One of Jeff’s problems is that he gets caught up in a role. He’s so busy play-acting that he’s forgotten it’s just a role–like a child who imagines he’s safe behind the walls of his cardboard castle.

He acts as though this is a card game, where we make up some artificial rules, then play by the rules. But that has no bearing on reality. Reality isn’t confined to Jeff’s made-up rules.

2 comments:

  1. Jeff Lowder said:

    "Thermal energy (which all atoms have) is constantly causing molecules in normal living bodies to decompose"

    1. I'm afraid Lowder needs to better qualify his statement. It isn't theoretically true for an atom at absolute zero in which thermal disorder completely disappears, where the total energy (kinetic energy and potential energy) is zero, according to the classical interpretation (e.g. absent quantum fluctuations). However, it is true in QM since an atom cannot "completely" come to rest, for if KE = 0 then the atom's position and PE are indeterminate, whereas if PE = 0 then the atom's motion and KE are indeterminate; hence zero point energy.

    2. Besides, referencing thermal energy in the context of "molecules in normal living bodies" like human beings decomposing is a rather vague way to frame the discussion. For starters, it's not as if Lowder has explained how "thermal energy" is the sole or predominate or fundamental factor in the molecular decomposition of humans. At this point, he might as well assert something like the big bang is what has caused humans to exist.

    3. Of course, this is indicative of a broader problem with Lowder: he often makes sloppy statements when careful detail with clear connections is what's needed. This is true when it comes to his theological as well as scientific statements.

    ReplyDelete
  2. Jeff Lowder said:

    "The 'atoms' body is made out of organs, themselves composed of tissues, which are, in turn, made of cells, which once again are made of organelles, which, ultimately, are made of macromolecules, molecules, and ions."
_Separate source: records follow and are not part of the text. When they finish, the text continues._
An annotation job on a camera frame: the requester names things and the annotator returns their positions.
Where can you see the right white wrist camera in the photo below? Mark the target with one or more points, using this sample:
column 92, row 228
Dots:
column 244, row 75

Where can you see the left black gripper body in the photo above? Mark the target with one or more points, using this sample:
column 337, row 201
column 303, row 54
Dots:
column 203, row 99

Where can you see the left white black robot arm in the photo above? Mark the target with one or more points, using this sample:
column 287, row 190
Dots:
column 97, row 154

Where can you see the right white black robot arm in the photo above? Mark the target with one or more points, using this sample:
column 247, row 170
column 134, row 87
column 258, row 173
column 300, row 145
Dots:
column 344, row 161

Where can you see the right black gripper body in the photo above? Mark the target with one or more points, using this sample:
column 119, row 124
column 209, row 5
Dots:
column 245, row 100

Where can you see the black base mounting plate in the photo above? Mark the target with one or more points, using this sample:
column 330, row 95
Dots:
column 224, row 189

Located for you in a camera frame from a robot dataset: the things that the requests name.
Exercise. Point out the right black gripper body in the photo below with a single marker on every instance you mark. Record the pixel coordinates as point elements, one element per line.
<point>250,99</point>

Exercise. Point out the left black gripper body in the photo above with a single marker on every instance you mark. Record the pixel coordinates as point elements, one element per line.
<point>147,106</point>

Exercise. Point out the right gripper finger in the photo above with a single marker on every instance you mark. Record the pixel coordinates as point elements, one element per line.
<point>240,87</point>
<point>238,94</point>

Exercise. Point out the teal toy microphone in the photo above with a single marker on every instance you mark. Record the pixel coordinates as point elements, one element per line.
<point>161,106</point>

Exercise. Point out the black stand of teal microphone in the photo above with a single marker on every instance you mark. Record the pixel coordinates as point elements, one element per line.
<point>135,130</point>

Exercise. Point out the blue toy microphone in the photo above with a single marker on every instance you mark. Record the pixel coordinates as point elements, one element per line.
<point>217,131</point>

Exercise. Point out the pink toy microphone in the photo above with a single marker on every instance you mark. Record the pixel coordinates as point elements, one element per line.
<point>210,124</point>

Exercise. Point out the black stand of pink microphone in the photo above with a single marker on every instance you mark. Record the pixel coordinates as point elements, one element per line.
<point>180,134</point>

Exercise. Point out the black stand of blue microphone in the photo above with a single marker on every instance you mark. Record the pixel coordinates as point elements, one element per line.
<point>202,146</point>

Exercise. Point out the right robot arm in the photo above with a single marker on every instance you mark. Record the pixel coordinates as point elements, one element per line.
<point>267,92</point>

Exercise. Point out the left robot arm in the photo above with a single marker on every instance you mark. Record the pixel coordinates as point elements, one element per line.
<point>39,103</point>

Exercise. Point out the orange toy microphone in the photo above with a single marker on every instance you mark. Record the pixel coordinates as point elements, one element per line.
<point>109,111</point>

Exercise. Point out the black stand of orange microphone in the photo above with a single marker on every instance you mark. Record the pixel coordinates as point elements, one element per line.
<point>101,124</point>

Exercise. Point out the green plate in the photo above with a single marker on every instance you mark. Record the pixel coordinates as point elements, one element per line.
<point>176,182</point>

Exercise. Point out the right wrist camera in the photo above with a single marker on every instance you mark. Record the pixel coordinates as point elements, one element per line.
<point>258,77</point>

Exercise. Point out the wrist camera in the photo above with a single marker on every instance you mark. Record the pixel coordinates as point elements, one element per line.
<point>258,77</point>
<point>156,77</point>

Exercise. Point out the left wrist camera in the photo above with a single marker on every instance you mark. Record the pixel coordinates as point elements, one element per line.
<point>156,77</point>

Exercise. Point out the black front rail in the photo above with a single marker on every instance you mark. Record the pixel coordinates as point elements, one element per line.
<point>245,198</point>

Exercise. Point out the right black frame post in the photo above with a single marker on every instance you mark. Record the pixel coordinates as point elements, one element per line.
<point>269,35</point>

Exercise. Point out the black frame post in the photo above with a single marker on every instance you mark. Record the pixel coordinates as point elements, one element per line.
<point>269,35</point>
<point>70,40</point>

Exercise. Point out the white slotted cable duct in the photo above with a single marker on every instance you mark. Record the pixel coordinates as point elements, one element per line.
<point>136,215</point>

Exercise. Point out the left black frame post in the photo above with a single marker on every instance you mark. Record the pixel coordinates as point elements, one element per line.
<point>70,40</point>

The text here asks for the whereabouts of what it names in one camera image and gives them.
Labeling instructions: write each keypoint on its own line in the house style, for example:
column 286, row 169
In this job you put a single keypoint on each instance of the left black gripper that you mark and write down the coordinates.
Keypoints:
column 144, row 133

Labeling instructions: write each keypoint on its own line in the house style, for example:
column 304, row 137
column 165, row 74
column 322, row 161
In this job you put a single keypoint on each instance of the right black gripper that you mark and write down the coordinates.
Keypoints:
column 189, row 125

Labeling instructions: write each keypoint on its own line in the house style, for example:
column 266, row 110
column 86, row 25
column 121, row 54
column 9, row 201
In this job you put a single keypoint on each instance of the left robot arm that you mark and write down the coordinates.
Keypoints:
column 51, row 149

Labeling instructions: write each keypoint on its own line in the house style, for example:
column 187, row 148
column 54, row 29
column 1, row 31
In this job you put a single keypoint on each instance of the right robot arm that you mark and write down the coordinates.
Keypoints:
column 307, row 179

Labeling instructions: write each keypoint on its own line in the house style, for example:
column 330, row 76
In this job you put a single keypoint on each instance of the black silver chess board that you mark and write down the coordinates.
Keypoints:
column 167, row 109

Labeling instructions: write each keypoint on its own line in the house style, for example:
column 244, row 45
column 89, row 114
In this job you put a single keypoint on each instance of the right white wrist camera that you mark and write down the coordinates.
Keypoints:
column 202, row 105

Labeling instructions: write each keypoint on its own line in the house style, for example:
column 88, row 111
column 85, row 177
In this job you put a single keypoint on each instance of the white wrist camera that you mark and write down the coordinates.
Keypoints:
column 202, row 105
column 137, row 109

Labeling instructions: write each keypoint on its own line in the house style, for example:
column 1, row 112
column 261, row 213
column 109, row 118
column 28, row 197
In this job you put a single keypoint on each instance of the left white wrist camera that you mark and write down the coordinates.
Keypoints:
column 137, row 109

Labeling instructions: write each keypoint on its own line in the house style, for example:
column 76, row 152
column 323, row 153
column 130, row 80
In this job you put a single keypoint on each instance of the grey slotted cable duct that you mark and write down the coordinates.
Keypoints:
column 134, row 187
    Once again, this is such sloppy "science". What's more, it's all a bit reductionistic. Anyway, here are just a few examples:

    1. Not all cells are "made of" organelles. For instance, mature erythrocytes do not contain organelles like nuclei or mitochondria. In fact, mature erythrocytes need to rely on anaerobic glycolysis for their energy needs because they do not contain mitochondria. One could say they contain stuff like hemoglobin, cytoskeletal latticework, and a lipid bilayer membrane, but these aren't organelles as such.

    2. Not all organelles are "made of" ions. Cells can contain ions which in turn are separate from organelles which enter and leave the cell itself. For example, K+ or Na+.

    3. Likewise some macromolecules can make organelles in a manner of speaking (e.g. DNA, RNA, proteins). But macromolecules aren't necessarily what make up organelles. Take the macromolecule DNA. Most DNA is contained in a cell's nucleus. But some DNA is contained in the mitochondria. DNA can construct nuclei and mitochondria via RNA, proteins, the various processes involved, and so forth. However this doesn't mean the nucleus or mitochondria are "made of" DNA any more than a house with several chairs (or whatever) is "made of" chairs (or whatever). For one thing, when not replicating, DNA is packed with proteins called histones into chromatins. Chromatins can be constituents within a nucleus but they are not necessarily part of the nucleus itself.

    4. Tissues can be separate from organs. Take connective tissue. Connective tissue can anchor other tissue or protect organs. But not all organs are "made of" connective tissue. For example, cartilage (of which there are several different types) is a type of dense connective tissue wherein cells and fibers themselves are embedded within a matrix. Or take deep fascia in which the walls of our limbs and body are wrapped within a membrane of this fibrous tissue.

    5. All this is just the tip of the iceberg. One could easily go on and provide more examples.